WHAT YOU HAVE TO DO:
Your answer must be every line of the data that holds the string "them".

(Beginning of THE DATA)

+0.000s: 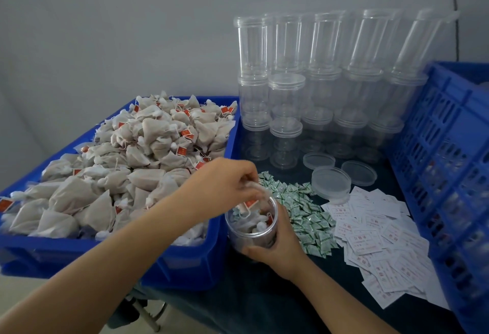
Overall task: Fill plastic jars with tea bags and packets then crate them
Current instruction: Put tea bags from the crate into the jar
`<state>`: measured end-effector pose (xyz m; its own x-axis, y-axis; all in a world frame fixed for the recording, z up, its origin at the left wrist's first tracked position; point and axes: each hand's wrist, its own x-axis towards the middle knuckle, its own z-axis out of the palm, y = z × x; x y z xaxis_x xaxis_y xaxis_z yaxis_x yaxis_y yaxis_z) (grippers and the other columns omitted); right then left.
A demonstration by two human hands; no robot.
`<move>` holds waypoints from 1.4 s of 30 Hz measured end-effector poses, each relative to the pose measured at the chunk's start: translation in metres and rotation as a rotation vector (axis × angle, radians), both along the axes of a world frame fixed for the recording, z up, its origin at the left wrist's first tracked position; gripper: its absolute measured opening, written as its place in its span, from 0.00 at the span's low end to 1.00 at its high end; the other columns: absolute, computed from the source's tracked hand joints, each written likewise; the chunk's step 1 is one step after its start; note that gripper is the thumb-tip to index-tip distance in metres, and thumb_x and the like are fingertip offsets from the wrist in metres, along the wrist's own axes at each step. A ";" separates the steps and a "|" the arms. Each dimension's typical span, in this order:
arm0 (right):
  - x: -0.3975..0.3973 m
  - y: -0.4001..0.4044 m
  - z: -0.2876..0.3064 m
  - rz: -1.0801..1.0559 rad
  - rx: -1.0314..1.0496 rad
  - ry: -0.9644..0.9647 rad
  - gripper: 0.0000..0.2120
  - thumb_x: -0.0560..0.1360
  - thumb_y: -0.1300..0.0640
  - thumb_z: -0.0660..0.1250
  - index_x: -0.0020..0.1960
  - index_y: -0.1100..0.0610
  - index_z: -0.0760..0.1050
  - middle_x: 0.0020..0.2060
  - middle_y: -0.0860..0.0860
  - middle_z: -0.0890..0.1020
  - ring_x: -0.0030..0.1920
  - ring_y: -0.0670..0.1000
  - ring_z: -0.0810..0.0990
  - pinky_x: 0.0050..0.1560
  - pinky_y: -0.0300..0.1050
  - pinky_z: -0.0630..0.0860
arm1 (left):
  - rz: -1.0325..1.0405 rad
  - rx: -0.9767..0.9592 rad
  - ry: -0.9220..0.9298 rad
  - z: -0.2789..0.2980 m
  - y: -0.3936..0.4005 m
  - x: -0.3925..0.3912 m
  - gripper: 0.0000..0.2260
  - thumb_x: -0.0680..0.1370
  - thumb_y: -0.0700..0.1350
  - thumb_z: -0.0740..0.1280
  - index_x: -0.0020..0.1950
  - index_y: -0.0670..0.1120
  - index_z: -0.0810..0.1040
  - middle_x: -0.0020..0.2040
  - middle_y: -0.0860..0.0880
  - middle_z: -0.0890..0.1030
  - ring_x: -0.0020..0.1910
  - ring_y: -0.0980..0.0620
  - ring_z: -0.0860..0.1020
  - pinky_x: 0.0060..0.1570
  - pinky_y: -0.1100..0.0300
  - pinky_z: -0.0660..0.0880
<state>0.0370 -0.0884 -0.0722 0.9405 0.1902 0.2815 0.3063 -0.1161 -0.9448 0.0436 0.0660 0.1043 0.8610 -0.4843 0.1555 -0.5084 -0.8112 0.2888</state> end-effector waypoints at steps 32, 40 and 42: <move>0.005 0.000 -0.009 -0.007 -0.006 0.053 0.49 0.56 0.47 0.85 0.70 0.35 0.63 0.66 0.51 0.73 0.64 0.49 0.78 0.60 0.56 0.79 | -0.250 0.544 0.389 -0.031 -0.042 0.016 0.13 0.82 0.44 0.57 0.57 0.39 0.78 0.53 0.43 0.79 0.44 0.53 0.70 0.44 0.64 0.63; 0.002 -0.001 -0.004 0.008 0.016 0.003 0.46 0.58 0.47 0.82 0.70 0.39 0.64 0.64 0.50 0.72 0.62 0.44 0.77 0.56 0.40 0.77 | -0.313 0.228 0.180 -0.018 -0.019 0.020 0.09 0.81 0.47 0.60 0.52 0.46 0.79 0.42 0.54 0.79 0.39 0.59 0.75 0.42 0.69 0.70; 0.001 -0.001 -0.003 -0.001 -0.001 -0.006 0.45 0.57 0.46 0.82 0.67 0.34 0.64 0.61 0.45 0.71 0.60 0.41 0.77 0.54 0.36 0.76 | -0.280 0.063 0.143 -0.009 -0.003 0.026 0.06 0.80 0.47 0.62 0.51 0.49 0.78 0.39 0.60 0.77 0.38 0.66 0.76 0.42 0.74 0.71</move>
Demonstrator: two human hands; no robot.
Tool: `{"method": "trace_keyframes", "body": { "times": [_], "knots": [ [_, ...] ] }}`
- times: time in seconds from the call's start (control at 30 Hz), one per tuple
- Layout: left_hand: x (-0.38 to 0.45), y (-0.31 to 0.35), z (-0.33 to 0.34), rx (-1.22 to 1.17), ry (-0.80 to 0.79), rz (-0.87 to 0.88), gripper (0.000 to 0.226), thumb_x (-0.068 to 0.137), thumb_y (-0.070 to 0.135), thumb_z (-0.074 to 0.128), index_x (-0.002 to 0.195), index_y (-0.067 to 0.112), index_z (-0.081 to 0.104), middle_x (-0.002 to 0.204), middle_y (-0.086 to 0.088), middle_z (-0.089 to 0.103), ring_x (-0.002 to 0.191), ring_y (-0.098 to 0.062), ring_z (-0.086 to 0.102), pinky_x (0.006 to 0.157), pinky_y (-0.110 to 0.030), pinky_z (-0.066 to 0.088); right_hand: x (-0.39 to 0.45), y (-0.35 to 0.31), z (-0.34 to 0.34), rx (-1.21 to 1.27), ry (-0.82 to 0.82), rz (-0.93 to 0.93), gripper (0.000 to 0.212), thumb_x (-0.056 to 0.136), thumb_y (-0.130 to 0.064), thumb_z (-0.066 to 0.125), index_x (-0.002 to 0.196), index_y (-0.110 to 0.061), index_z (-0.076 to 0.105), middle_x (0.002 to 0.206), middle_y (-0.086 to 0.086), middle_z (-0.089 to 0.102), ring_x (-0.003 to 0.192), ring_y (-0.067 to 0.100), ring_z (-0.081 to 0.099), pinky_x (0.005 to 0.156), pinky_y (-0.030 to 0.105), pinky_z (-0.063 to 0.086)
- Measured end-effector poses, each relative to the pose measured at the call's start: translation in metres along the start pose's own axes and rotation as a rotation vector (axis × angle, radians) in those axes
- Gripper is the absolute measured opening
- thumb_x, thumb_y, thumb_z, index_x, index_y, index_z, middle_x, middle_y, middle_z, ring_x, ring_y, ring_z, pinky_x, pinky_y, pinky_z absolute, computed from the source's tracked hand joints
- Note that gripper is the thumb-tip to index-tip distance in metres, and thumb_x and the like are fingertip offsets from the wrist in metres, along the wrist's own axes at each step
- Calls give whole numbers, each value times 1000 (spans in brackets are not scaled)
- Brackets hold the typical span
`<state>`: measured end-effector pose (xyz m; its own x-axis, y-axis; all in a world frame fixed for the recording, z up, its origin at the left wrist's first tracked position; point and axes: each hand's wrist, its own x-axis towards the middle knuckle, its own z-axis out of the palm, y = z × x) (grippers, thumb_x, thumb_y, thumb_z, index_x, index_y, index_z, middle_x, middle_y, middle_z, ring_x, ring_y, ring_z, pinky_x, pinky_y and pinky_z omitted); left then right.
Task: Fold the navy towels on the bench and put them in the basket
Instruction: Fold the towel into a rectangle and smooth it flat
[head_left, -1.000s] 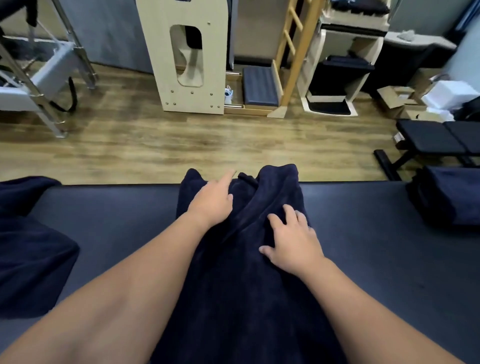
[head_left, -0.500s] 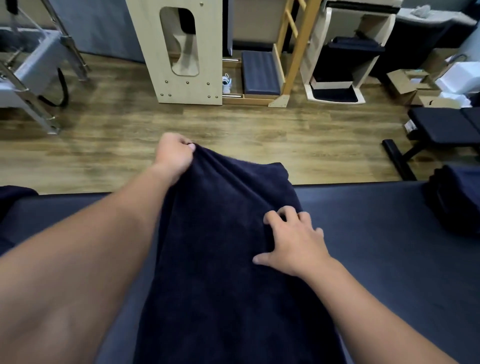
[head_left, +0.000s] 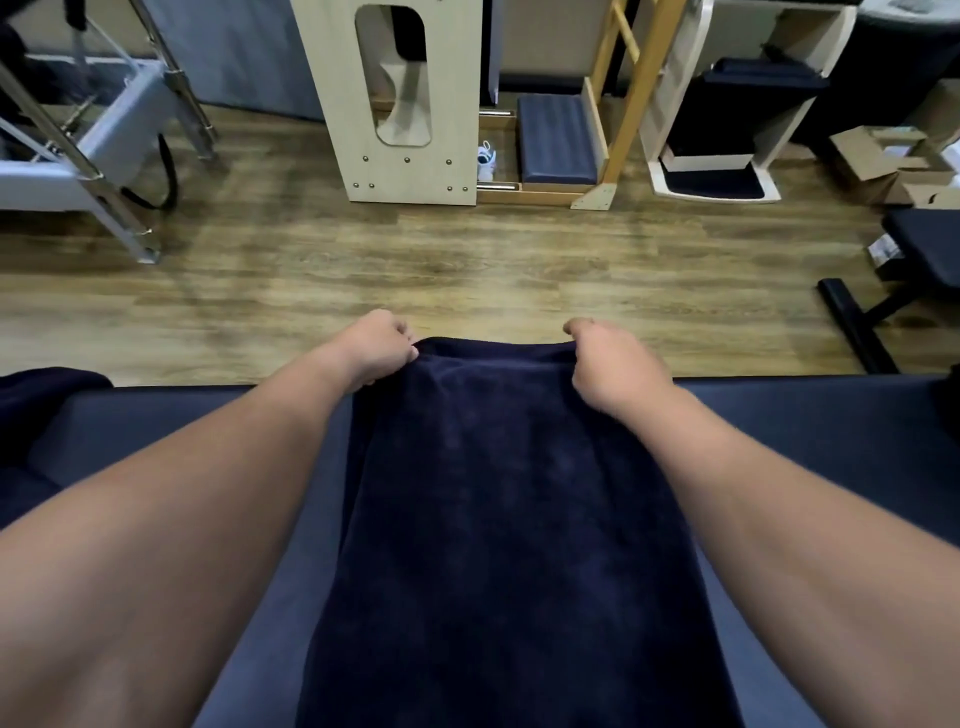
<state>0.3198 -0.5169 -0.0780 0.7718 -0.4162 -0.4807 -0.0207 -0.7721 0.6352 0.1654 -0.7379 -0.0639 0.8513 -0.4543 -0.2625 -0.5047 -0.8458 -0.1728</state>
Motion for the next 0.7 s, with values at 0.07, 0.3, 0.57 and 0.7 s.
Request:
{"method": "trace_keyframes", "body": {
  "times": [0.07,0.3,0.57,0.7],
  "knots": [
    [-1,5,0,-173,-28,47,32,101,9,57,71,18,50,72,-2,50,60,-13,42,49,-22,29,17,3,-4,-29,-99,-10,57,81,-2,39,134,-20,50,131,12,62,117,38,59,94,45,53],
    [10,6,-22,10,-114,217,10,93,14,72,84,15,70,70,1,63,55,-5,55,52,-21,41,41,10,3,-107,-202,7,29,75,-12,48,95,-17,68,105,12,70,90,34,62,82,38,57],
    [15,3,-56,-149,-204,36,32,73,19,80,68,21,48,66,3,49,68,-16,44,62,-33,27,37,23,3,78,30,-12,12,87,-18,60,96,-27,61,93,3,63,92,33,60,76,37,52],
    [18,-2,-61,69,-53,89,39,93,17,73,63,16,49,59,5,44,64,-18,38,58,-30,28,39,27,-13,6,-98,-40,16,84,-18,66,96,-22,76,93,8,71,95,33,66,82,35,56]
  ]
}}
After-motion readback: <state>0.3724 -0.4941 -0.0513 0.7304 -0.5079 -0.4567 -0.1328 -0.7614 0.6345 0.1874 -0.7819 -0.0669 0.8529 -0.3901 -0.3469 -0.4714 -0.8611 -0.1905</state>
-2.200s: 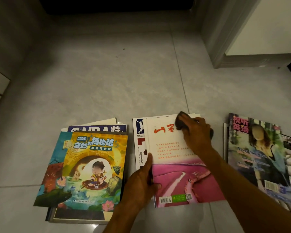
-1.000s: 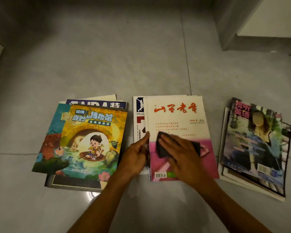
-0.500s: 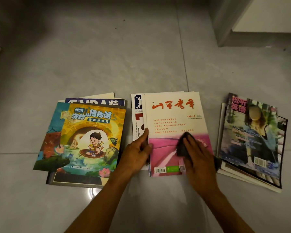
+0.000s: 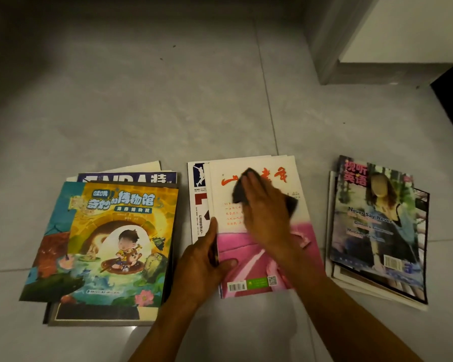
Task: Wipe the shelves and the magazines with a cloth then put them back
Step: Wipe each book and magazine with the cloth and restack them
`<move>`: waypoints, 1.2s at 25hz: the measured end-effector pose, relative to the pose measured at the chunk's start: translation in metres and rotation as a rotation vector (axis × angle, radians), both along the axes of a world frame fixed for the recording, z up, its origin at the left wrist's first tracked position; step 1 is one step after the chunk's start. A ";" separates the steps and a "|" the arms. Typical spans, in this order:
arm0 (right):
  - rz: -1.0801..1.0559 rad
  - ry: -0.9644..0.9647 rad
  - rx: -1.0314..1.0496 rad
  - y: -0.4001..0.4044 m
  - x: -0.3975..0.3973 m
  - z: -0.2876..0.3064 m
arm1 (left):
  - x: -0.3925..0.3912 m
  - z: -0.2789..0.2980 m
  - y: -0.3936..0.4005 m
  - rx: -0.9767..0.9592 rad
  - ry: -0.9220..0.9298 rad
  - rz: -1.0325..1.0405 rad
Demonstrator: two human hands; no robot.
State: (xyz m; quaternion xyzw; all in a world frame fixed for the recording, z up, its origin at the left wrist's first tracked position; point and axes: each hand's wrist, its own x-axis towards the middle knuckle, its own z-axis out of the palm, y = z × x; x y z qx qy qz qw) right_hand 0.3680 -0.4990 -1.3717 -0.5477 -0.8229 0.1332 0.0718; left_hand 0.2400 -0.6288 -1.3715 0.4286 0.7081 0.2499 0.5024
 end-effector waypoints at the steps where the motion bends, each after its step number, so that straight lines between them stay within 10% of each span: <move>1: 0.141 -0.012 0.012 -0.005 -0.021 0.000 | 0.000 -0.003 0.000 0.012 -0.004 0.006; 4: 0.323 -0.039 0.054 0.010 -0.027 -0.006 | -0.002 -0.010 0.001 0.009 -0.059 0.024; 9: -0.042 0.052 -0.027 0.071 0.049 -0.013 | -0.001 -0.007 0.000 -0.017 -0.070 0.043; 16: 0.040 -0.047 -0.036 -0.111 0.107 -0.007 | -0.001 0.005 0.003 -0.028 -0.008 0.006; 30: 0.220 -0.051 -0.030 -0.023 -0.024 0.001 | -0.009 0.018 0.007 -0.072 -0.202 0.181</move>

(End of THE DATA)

ANSWER FOR THIS EXERCISE:
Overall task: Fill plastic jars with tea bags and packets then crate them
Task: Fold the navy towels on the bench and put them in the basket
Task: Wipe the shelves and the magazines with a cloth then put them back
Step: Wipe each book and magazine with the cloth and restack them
 end-effector waypoints at the steps where the motion bends, each after its step number, so that straight lines between them stay within 10% of each span: <move>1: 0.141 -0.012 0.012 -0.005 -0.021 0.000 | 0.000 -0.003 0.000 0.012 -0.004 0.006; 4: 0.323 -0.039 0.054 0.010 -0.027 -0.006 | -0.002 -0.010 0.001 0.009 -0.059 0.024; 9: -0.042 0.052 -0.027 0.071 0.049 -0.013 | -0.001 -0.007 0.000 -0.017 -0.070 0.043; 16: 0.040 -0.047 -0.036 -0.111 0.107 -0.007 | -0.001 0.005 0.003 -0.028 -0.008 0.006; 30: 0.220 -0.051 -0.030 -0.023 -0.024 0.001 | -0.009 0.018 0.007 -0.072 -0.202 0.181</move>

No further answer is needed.